Segundo o MPF, a decisão “considera que, ao assinar o termo de compromisso, o hoje afastado presidente do Ibama, Eduardo Bim, deixou de considerar pareceres de sua própria equipe técnica –que atestavam a inviabilidade do desvio das águas do Xingu– e desrespeitou o princípio da precaução ambiental, que baliza o licenciamento ambiental no Brasil”.

Em nota, a Norte Energia pontuou que ainda não foi notificada oficialmente da decisão, mas que tomará as medidas cabíveis. Já o Ibama não respondeu a pedidos de comentários.

IMPACTOS DA DECISÃO

A decisão ocorre em um cenário em que o governo federal vem atuando para garantir o abastecimento de energia, após o Brasil ter registrado a pior estação chuvosa para as hidrelétricas em mais de 90 anos. A fonte hídrica é a principal geradora do país.

Em contrapartida, o revés para a Norte Energia ocorre em um momento em que Belo Monte, considerada uma usina a “fio d´água” –que gera à plena carga na época da cheia– entra em um período de menor produção elétrica, devido a menos chuvas sazonais na região Norte do país.

“A decisão judicial tem pequeno impacto imediato sobre a produção de energia da usina de Belo Monte porque, a partir de junho, o Xingu está em regime de seca e a geração de energia é mínima até o próximo período de cheia”, disse o MPF.

Mas para o próximo ano, caso a decisão seja mantida, a Norte Energia apontou impactos importantes, inclusive para reservatórios do país. Isso porque, nos meses de maior geração de Belo Monte, as hidrelétricas do Sudeste aproveitam para encher seus reservatórios.

“A redução de geração da UHE Belo Monte provocado por este hidrograma representará um agravamento de cerca de 3,2% do GSF (risco hidrológico), e perdas estimadas para o Sistema Interligado Nacional (SIN) da ordem de 3,5 bilhões de reais. Essa queda de geração de energia deixará de contribuir com cerca de 7,5% dos reservatórios do SIN”, disse a Norte Energia.

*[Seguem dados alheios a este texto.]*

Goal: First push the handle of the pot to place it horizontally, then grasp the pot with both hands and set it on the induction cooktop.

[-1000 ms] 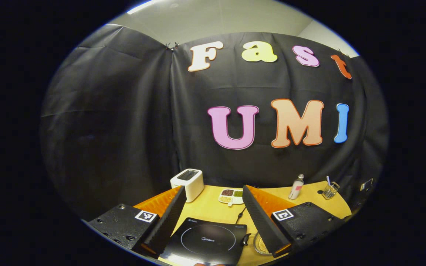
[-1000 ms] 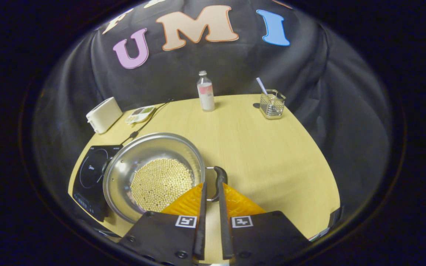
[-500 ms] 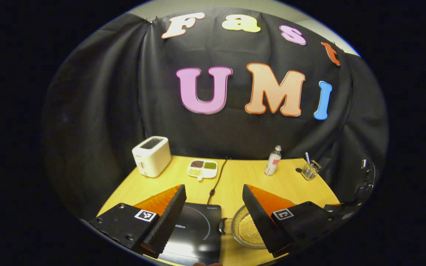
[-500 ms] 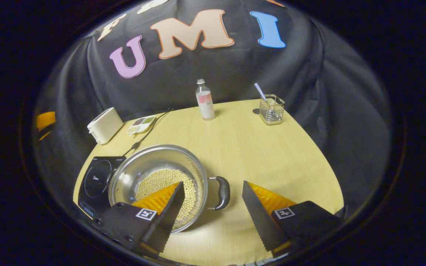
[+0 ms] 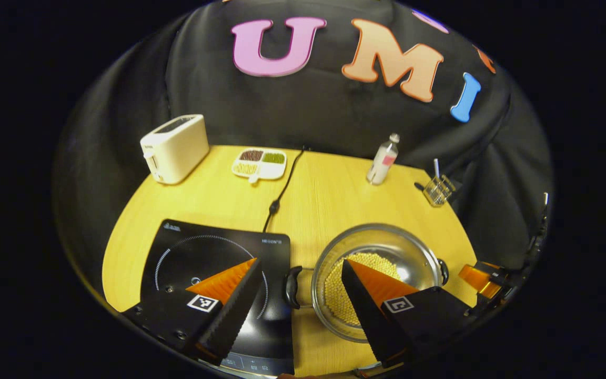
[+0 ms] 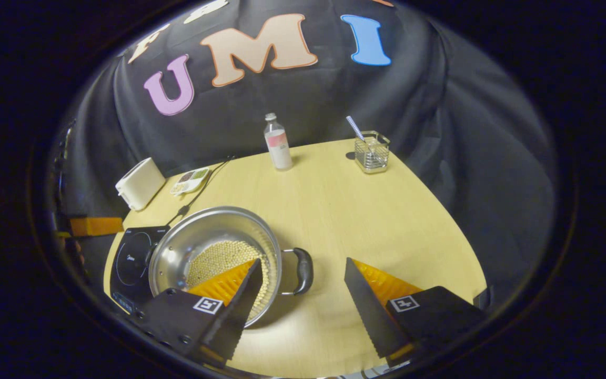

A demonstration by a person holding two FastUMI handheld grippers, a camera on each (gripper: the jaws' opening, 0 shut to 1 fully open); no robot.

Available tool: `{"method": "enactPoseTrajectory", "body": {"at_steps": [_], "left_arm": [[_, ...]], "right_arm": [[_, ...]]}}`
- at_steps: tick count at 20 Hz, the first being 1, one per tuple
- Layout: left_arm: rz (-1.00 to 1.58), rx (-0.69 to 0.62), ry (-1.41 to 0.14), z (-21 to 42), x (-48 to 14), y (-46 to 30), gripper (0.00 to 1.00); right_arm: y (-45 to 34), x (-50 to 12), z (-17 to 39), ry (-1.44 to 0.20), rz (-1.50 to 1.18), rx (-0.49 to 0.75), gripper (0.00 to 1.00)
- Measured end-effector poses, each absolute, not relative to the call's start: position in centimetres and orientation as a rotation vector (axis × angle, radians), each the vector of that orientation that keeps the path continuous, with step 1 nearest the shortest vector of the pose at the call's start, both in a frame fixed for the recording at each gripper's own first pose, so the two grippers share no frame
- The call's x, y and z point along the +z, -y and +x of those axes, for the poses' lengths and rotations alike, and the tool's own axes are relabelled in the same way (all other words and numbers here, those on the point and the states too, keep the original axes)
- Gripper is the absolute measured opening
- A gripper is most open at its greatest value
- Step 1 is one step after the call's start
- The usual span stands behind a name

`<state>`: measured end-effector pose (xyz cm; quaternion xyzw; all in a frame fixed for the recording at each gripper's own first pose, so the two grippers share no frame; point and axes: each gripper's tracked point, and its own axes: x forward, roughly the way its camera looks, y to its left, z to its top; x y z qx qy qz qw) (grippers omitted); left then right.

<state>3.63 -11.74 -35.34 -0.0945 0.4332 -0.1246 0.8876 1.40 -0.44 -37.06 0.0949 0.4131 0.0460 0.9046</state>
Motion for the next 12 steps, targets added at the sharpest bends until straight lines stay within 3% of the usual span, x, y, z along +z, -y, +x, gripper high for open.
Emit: {"method": "enactPoseTrajectory", "body": {"at_steps": [12], "left_arm": [[-0.184, -0.283, -1.087, 2.7, -41.7, 13.7, 0.98]], "right_arm": [[2.8, -37.7, -0.2, -0.865, 0.214, 0.026, 0.99]]}}
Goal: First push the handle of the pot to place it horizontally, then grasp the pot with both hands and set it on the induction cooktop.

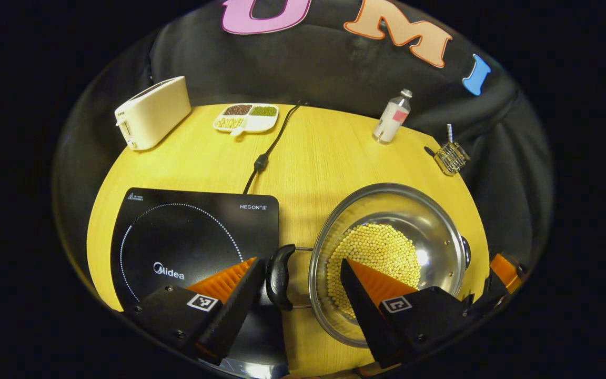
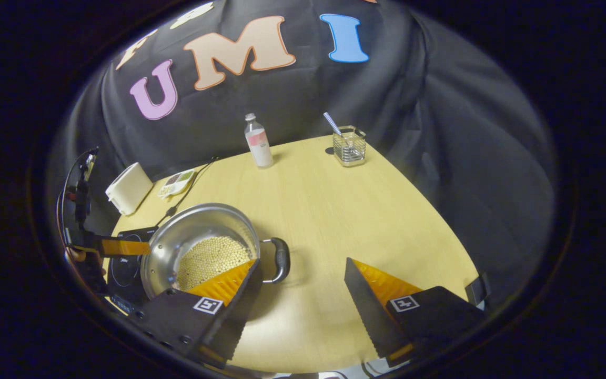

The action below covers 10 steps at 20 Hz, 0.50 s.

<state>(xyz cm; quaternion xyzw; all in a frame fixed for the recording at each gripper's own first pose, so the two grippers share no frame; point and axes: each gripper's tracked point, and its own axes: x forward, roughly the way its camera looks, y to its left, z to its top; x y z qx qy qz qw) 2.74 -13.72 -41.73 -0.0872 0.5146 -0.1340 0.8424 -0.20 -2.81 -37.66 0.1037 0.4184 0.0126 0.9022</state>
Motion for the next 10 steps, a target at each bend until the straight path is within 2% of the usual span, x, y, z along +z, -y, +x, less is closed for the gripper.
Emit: {"method": "enactPoseTrajectory", "body": {"at_steps": [3, 4, 5, 7, 8, 9, 10], "left_arm": [[-0.143, -0.263, -1.116, 2.5, -42.6, 13.3, 0.96], [-0.130, -0.259, -1.124, 2.5, -42.8, 13.3, 0.96], [-0.122, -0.254, -1.130, 2.4, -43.1, 13.3, 0.95], [-0.101, -0.230, -1.154, 2.0, -43.6, 13.0, 0.88], [-0.092, -0.230, -1.143, 2.3, -43.6, 12.9, 0.83], [-0.087, -0.230, -1.145, 2.3, -43.6, 13.1, 0.79], [-0.071, -0.222, -1.152, 2.3, -43.7, 12.9, 0.77]], "right_arm": [[2.2, -38.1, 0.3, -0.873, 0.217, 0.036, 0.99], [1.9, -38.3, 0.6, -0.877, 0.215, 0.042, 0.95], [1.7, -38.5, 0.9, -0.883, 0.212, 0.047, 0.99], [1.4, -39.1, 1.2, -0.898, 0.200, 0.049, 0.94], [1.1, -39.3, 1.3, -0.907, 0.201, 0.055, 0.99], [0.8, -39.6, 1.4, -0.916, 0.203, 0.062, 0.94], [0.4, -39.9, 1.4, -0.926, 0.205, 0.070, 0.94]]}}
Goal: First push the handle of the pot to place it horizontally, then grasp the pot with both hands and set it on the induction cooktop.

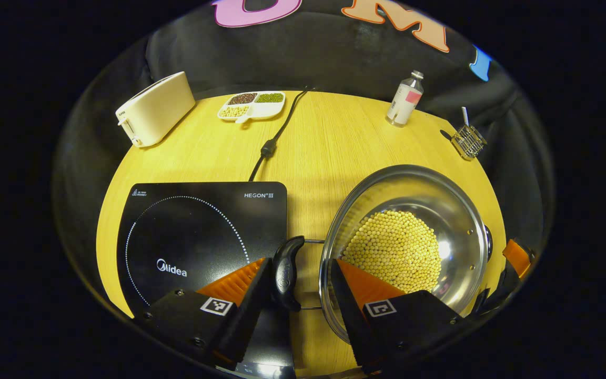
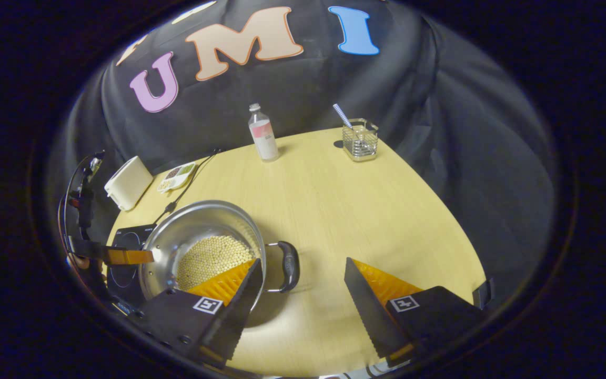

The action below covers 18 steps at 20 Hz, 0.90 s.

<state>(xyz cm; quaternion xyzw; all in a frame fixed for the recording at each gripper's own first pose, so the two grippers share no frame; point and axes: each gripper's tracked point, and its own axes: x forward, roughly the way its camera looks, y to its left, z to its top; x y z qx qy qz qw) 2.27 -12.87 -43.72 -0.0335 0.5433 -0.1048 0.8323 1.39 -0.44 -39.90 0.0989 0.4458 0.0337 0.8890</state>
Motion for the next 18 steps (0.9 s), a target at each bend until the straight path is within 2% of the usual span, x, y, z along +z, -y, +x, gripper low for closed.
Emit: {"method": "enactPoseTrajectory", "body": {"at_steps": [2, 3, 4, 5, 6, 7, 8, 9, 10, 11, 12, 13, 14, 15, 16, 18], "left_arm": [[-0.056, -0.220, -1.153, 2.3, -43.9, 12.9, 0.73], [-0.049, -0.223, -1.156, 2.2, -43.7, 12.8, 0.73], [-0.043, -0.225, -1.156, 2.3, -43.7, 12.9, 0.70], [-0.041, -0.227, -1.157, 2.3, -43.8, 12.8, 0.70], [-0.044, -0.227, -1.156, 2.3, -43.7, 12.8, 0.69], [-0.045, -0.227, -1.157, 2.3, -43.7, 12.8, 0.69], [-0.045, -0.226, -1.157, 2.3, -43.7, 12.8, 0.68], [-0.045, -0.224, -1.158, 2.3, -43.8, 12.8, 0.68], [-0.045, -0.222, -1.160, 2.3, -43.7, 12.9, 0.70], [-0.044, -0.223, -1.160, 2.2, -43.8, 12.8, 0.70], [-0.044, -0.223, -1.160, 2.3, -43.7, 12.8, 0.68], [-0.045, -0.221, -1.160, 2.2, -43.7, 12.8, 0.68], [-0.045, -0.220, -1.161, 2.1, -43.7, 12.8, 0.70], [-0.043, -0.219, -1.162, 2.2, -43.7, 12.7, 0.70], [-0.043, -0.218, -1.163, 2.2, -43.7, 12.7, 0.70], [-0.043, -0.218, -1.163, 2.2, -43.7, 12.7, 0.68]], "right_arm": [[0.0, -40.4, 1.6, -0.939, 0.203, 0.083, 0.99], [-0.3, -40.7, 1.7, -0.947, 0.203, 0.090, 0.95], [-0.6, -40.9, 1.8, -0.952, 0.203, 0.098, 0.99], [-0.9, -41.1, 2.0, -0.959, 0.201, 0.106, 0.99], [-1.1, -41.4, 2.1, -0.964, 0.199, 0.114, 0.95], [-1.4, -41.7, 2.3, -0.972, 0.195, 0.124, 0.99], [-1.7, -41.9, 2.4, -0.979, 0.190, 0.131, 0.95], [-1.9, -42.3, 2.4, -0.989, 0.184, 0.140, 0.99], [-2.1, -42.6, 2.6, -0.998, 0.177, 0.149, 0.99], [-2.3, -42.9, 2.7, -1.008, 0.173, 0.156, 0.95], [-2.5, -43.4, 2.7, -1.022, 0.169, 0.161, 0.95], [-2.6, -43.8, 2.8, -1.034, 0.166, 0.166, 0.99], [-2.9, -44.0, 2.9, -1.043, 0.166, 0.172, 0.95], [-3.0, -44.3, 2.9, -1.051, 0.164, 0.176, 0.99], [-3.1, -44.7, 3.0, -1.060, 0.161, 0.180, 0.95], [-3.3, -45.3, 3.1, -1.078, 0.151, 0.187, 0.99]]}}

Na véspera, o ministro de Minas e Energia, Bento Albuquerque, negou que o governo trabalhe com uma hipóteses de racionamento, mas pediu aos consumidores que economizem energia. Ele também ressaltou que o baixo reservatório hídrico levou ao acionamento de usinas de outras fontes mais caras, o que terá impacto nas contas de luz.

A hidrelétrica de Belo Monte, que recebeu investimentos de mais de 30 bilhões de reais, possui 11,2 mil megawatts em capacidade e é uma das maiores do mundo.

A Norte Energia, responsável pelo empreendimento, tem como principais sócios empresas da estatal Eletrobras e elétricas como Neoenergia, Cemig, Light, além da Vale e de fundos de pensão.